Required action
Word for word, restate the listing that follows and leave out the images.

Supplied data
--------------------------------

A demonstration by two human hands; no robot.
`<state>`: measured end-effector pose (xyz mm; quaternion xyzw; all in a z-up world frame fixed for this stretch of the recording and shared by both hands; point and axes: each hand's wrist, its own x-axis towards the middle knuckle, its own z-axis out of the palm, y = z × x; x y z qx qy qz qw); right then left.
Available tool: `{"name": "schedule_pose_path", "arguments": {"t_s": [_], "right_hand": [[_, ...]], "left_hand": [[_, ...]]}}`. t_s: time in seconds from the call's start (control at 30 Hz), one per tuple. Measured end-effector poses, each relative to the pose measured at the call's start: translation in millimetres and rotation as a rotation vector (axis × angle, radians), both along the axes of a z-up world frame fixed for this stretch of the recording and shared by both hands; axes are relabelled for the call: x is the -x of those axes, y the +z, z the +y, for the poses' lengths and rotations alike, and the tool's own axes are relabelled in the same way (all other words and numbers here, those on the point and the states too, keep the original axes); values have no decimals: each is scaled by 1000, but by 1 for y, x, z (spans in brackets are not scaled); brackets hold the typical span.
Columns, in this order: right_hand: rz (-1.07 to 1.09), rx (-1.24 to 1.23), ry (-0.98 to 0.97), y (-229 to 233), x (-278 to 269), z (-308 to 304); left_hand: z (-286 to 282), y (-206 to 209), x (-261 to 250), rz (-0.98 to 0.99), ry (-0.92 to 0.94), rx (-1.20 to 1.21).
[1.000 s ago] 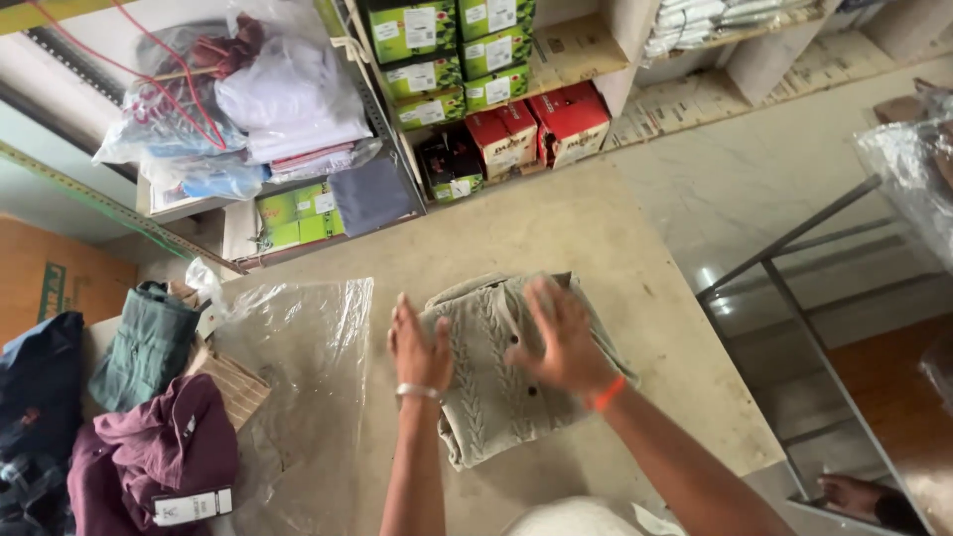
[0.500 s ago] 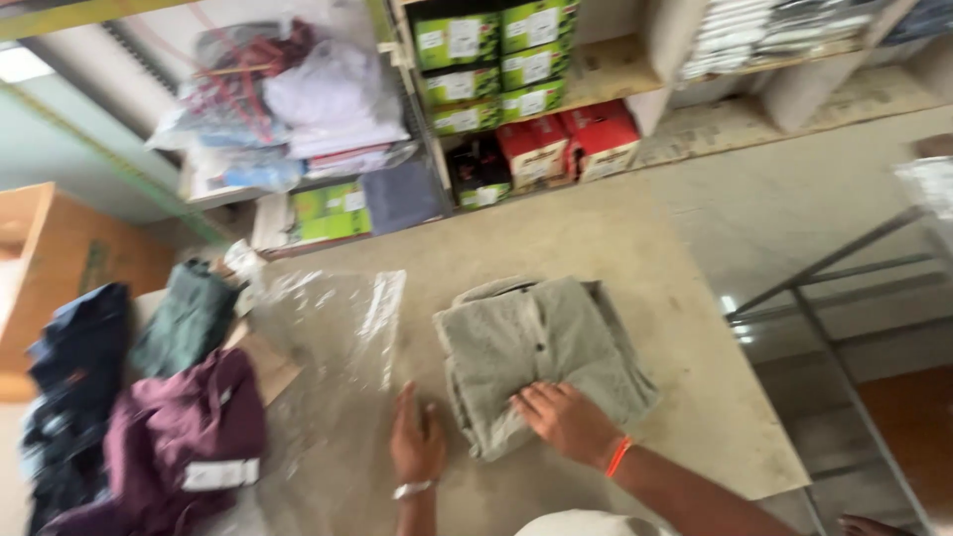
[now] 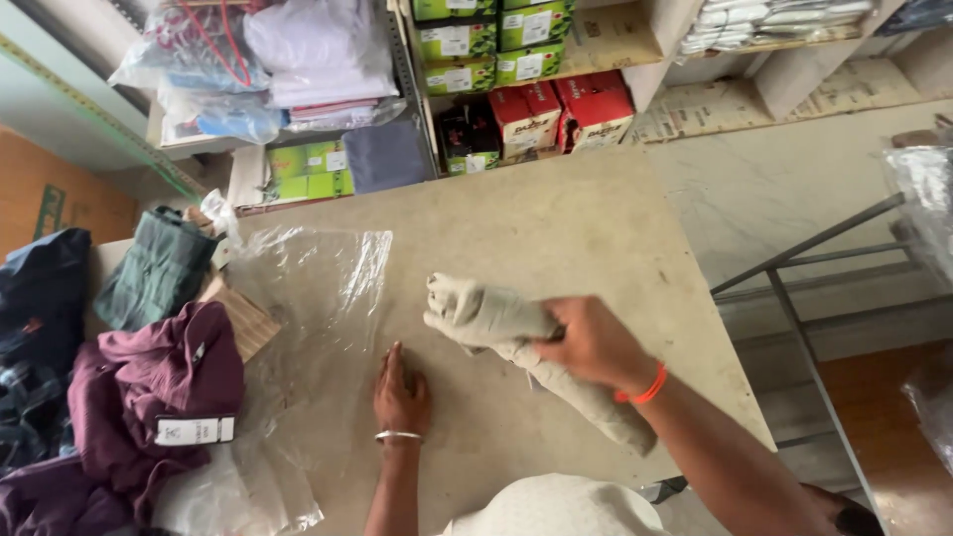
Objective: Fold a shirt and place it into a plastic bag.
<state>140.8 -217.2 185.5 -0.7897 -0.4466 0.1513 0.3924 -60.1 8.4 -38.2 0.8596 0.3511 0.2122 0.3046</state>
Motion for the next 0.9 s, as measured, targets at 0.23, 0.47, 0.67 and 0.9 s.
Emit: {"name": "schedule_pose_path", "arguments": {"t_s": [0.23, 0.47, 0.67, 0.9], "right_hand": [[446, 53, -283, -78, -103, -66], [735, -36, -842, -269, -123, -161], [509, -273, -1183, -312, -44, -158], [959, -370, -1086, -275, 98, -138]], "left_hand": [[1, -6, 0, -34, -13, -57], [-4, -3, 0, -49, 35, -8], [-5, 1, -1, -64, 17, -76], [-37, 55, -22, 327, 29, 449]]}}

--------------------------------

Solution to the exercise
A demonstration by two human hands; no robot.
`<state>`: measured end-effector pose (xyz mm; quaternion xyzw; all in a z-up world frame fixed for this stretch of the recording and shared by both hands; point and axes: each hand's wrist, its own x-axis towards the middle knuckle, its own z-axis out of the palm, y = z × x; x y z qx qy qz qw); right then left.
Available tool: `{"name": "schedule_pose_path", "arguments": {"t_s": [_], "right_hand": [[_, ...]], "left_hand": [[_, ...]]}}`. t_s: time in seconds from the call's start (control at 30 Hz), one per tuple. Measured end-effector poses, each relative to the pose measured at the call's start: translation in millimetres and rotation as a rotation vector (axis × angle, radians), both along the axes of a z-up world frame fixed for this stretch of the recording and shared by both hands; axes are relabelled for the call: x is the -x of those axes, y the +z, z the +y, for the poses' lengths and rotations alike, and the tool's own axes are relabelled in the same way (all other words and numbers here, those on the point and the states too, keep the original axes); values have no decimals: each is scaled by 1000, but by 1 for y, x, z (spans in brackets are not scaled); brackets hold the typical span.
Columns, in this order: right_hand: rz (-1.07 to 1.09), rx (-1.24 to 1.23), ry (-0.98 to 0.97), y (-229 to 233), x (-278 to 269), z (-308 to 304); left_hand: z (-286 to 282), y (-206 to 209), x (-261 to 250), rz (-0.98 to 0.99), ry (-0.92 to 0.94), rx (-1.20 to 1.21).
[1.000 s ago] 
[0.500 s ago] 
[now] 
Objective: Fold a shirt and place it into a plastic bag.
<state>140.8 -217.2 185.5 -0.7897 -0.4466 0.1513 0.3924 -60.1 8.4 -38.2 0.8596 0.3511 0.2122 0.3046</state>
Motion for the next 0.9 s, as measured, targets at 0.23, 0.47, 0.67 and 0.9 s.
Emit: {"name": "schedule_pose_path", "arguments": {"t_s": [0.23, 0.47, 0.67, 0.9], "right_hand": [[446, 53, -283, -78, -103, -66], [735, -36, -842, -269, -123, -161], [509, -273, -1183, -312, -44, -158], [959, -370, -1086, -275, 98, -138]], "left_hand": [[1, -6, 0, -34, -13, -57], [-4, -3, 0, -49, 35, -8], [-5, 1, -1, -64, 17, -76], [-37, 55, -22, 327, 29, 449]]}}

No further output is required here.